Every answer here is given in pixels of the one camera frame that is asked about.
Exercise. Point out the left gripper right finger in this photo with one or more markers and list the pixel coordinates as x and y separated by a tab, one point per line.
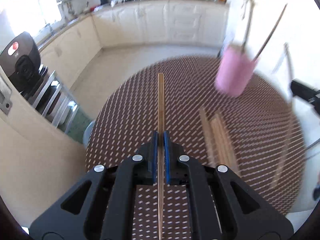
175	173

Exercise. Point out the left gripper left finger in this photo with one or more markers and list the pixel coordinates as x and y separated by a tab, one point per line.
147	168

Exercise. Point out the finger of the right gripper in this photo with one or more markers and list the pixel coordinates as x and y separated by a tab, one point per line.
306	93

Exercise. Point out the wooden chopstick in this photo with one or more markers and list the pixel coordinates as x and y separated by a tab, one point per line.
290	120
222	141
160	157
235	166
208	137

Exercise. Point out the cream kitchen cabinets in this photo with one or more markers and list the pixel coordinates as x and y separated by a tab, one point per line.
179	22

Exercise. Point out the black round kitchen appliance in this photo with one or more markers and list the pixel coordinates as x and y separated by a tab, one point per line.
20	60

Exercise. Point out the wooden chopstick on table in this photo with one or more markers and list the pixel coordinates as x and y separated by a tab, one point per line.
222	141
208	137
235	166

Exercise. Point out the brown polka dot tablecloth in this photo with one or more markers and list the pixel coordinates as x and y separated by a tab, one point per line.
215	203

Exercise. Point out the pink cylindrical utensil holder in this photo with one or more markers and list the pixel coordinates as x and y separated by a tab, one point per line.
235	71

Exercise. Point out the chopstick standing in holder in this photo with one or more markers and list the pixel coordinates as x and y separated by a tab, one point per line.
271	33
251	4

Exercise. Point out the metal shelf rack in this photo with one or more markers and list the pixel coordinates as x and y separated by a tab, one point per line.
54	101

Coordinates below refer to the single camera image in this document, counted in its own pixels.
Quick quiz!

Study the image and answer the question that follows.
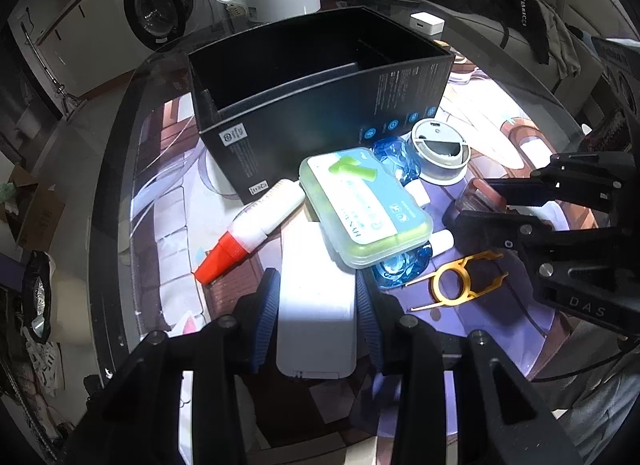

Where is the black cardboard box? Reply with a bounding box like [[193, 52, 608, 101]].
[[188, 6, 454, 204]]

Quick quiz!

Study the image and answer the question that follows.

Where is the black trash bin with bag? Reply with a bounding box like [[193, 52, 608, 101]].
[[22, 251, 52, 344]]

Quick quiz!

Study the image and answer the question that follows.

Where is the brown cardboard box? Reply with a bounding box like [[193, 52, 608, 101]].
[[1, 165, 64, 251]]

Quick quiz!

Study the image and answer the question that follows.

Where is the green earplug case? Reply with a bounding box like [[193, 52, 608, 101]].
[[299, 147, 433, 270]]

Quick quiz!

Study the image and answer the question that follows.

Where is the white glue tube red cap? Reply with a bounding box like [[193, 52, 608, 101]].
[[194, 179, 305, 286]]

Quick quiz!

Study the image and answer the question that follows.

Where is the white rectangular power bank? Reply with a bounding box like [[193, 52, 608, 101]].
[[277, 219, 357, 379]]

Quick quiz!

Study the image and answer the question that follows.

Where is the screwdriver with clear handle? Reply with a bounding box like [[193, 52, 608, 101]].
[[454, 178, 506, 212]]

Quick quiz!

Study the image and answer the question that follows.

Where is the round white socket adapter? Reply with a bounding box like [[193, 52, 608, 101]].
[[410, 119, 471, 186]]

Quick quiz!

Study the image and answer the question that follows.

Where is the blue bottle white cap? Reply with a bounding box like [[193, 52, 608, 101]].
[[371, 136, 431, 208], [372, 230, 454, 289]]

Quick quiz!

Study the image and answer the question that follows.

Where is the beige sofa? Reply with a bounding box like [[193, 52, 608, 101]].
[[361, 0, 622, 116]]

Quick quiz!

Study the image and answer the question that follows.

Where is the white charger cube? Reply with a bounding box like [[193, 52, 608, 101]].
[[409, 12, 446, 37]]

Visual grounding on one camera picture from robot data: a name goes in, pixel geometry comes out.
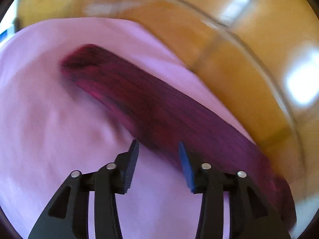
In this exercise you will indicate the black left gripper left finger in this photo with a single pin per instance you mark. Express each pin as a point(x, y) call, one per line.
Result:
point(66, 214)

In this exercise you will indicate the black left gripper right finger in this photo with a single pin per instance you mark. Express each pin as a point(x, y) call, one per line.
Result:
point(232, 206)

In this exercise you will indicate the dark red floral knit garment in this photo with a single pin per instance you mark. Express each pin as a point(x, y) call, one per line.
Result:
point(160, 117)

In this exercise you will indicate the pink bed cover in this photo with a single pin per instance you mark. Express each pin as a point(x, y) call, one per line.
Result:
point(49, 127)

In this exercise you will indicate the wooden panelled headboard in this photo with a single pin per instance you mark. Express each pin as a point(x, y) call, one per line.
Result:
point(259, 57)

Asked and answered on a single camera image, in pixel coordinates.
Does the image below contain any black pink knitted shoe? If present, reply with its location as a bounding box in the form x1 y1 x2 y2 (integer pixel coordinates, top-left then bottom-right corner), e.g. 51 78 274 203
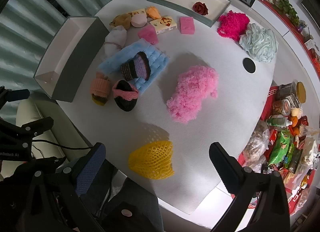
112 80 139 112

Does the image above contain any cartoon tissue pack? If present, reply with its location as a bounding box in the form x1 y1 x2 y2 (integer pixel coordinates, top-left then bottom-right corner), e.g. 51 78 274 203
150 16 177 35
128 8 147 17

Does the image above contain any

* * * * *

Output the data exactly. Pictures don't belong in the result.

Written solution:
Every answer here is given in pixels of the one camera frame that is asked about.
Exercise. Point out the left gripper right finger in this photo with one or more markers and list the pixel coordinates as x and y separated by a tab, one point per line.
175	173

Exercise. Point out the left gripper left finger in this photo with one or more markers and list the pixel coordinates as x and y separated by a tab, one point per line.
147	168

Exercise. Point out the finger of the right gripper in this photo with one or more markers and list the pixel coordinates as x and y separated by a tab, one point per line.
306	93

Exercise. Point out the wooden chopstick in this photo with one or more markers and list the pixel coordinates as x and y separated by a tab, one point per line.
290	120
222	141
160	157
235	166
208	137

Exercise. Point out the cream kitchen cabinets in this photo with one or more markers and list the pixel coordinates as x and y separated by a tab, one point per line.
179	22

Exercise. Point out the black round kitchen appliance in this photo with one or more markers and list the pixel coordinates as x and y separated by a tab, one point per line.
20	60

Exercise. Point out the wooden chopstick on table in this photo with one or more markers and list the pixel coordinates as x and y separated by a tab, one point per line.
222	141
208	137
235	166

Exercise. Point out the brown polka dot tablecloth in this photo with one or more markers and list the pixel coordinates as x and y separated by a tab, one point per line.
215	203

Exercise. Point out the pink cylindrical utensil holder in this photo with one or more markers and list the pixel coordinates as x and y separated by a tab, one point per line.
235	71

Exercise. Point out the chopstick standing in holder in this photo with one or more markers and list the pixel coordinates as x and y separated by a tab, one point per line.
271	33
251	4

Exercise. Point out the metal shelf rack in this photo with one or more markers and list the pixel coordinates as x and y separated by a tab, one point per line.
54	101

Coordinates below refer to the single camera image in this document, counted in its own pixels.
Quick quiz!

Study the image and answer the question that follows.

Where is the black cardboard box? Reply with a bounding box like [[193, 52, 608, 101]].
[[188, 6, 454, 204]]

Quick quiz!

Study the image and answer the question that follows.

Where is the black trash bin with bag? Reply with a bounding box like [[193, 52, 608, 101]].
[[22, 251, 52, 344]]

Quick quiz!

Study the image and answer the question that follows.

Where is the brown cardboard box? Reply with a bounding box like [[193, 52, 608, 101]].
[[1, 165, 64, 251]]

Quick quiz!

Study the image and answer the question that follows.

Where is the green earplug case? Reply with a bounding box like [[193, 52, 608, 101]].
[[299, 147, 433, 270]]

Quick quiz!

Study the image and answer the question that follows.

Where is the white glue tube red cap? Reply with a bounding box like [[193, 52, 608, 101]].
[[194, 179, 305, 286]]

Quick quiz!

Study the image and answer the question that follows.

Where is the white rectangular power bank? Reply with a bounding box like [[193, 52, 608, 101]].
[[277, 219, 357, 379]]

Quick quiz!

Study the image and answer the question that follows.

Where is the screwdriver with clear handle? Reply with a bounding box like [[193, 52, 608, 101]].
[[454, 178, 506, 212]]

Quick quiz!

Study the image and answer the question that follows.

Where is the round white socket adapter? Reply with a bounding box like [[193, 52, 608, 101]].
[[410, 119, 471, 186]]

Quick quiz!

Study the image and answer the question that follows.

Where is the blue bottle white cap? Reply with a bounding box like [[193, 52, 608, 101]].
[[371, 136, 431, 208], [372, 230, 454, 289]]

Quick quiz!

Study the image and answer the question that follows.

Where is the beige sofa? Reply with a bounding box like [[193, 52, 608, 101]].
[[361, 0, 622, 116]]

Quick quiz!

Study the image and answer the question that follows.

Where is the white charger cube? Reply with a bounding box like [[193, 52, 608, 101]].
[[409, 12, 446, 37]]

Visual grounding on one camera picture from robot data: a name goes in, pixel geometry comes out.
In this exercise you will indicate the black left gripper left finger in this photo with a single pin per instance you mark. Express each pin as a point(x, y) call, one per line.
Result:
point(66, 214)

In this exercise you will indicate the black left gripper right finger in this photo with a single pin per instance you mark. Express each pin as a point(x, y) call, one per line.
Result:
point(232, 206)

In this exercise you will indicate the dark red floral knit garment in this photo with a single pin per instance you mark. Express each pin as a point(x, y) call, one per line.
Result:
point(160, 117)

In this exercise you will indicate the pink bed cover in this photo with a single pin per instance you mark. Express each pin as a point(x, y) call, one per line.
Result:
point(49, 127)

In this exercise you will indicate the wooden panelled headboard in this photo with a single pin per instance you mark. Express each pin as a point(x, y) call, one per line.
Result:
point(259, 57)

Asked and answered on a single camera image, in pixel coordinates.
Does the image below contain any black pink knitted shoe? If present, reply with its location as a bounding box in the form x1 y1 x2 y2 (integer pixel coordinates, top-left then bottom-right corner), e.g. 51 78 274 203
112 80 139 112

Does the image above contain any cartoon tissue pack? If present, reply with its location as a bounding box in the form x1 y1 x2 y2 (integer pixel coordinates, top-left then bottom-right corner), e.g. 51 78 274 203
150 16 177 35
128 8 147 17

Does the image above contain any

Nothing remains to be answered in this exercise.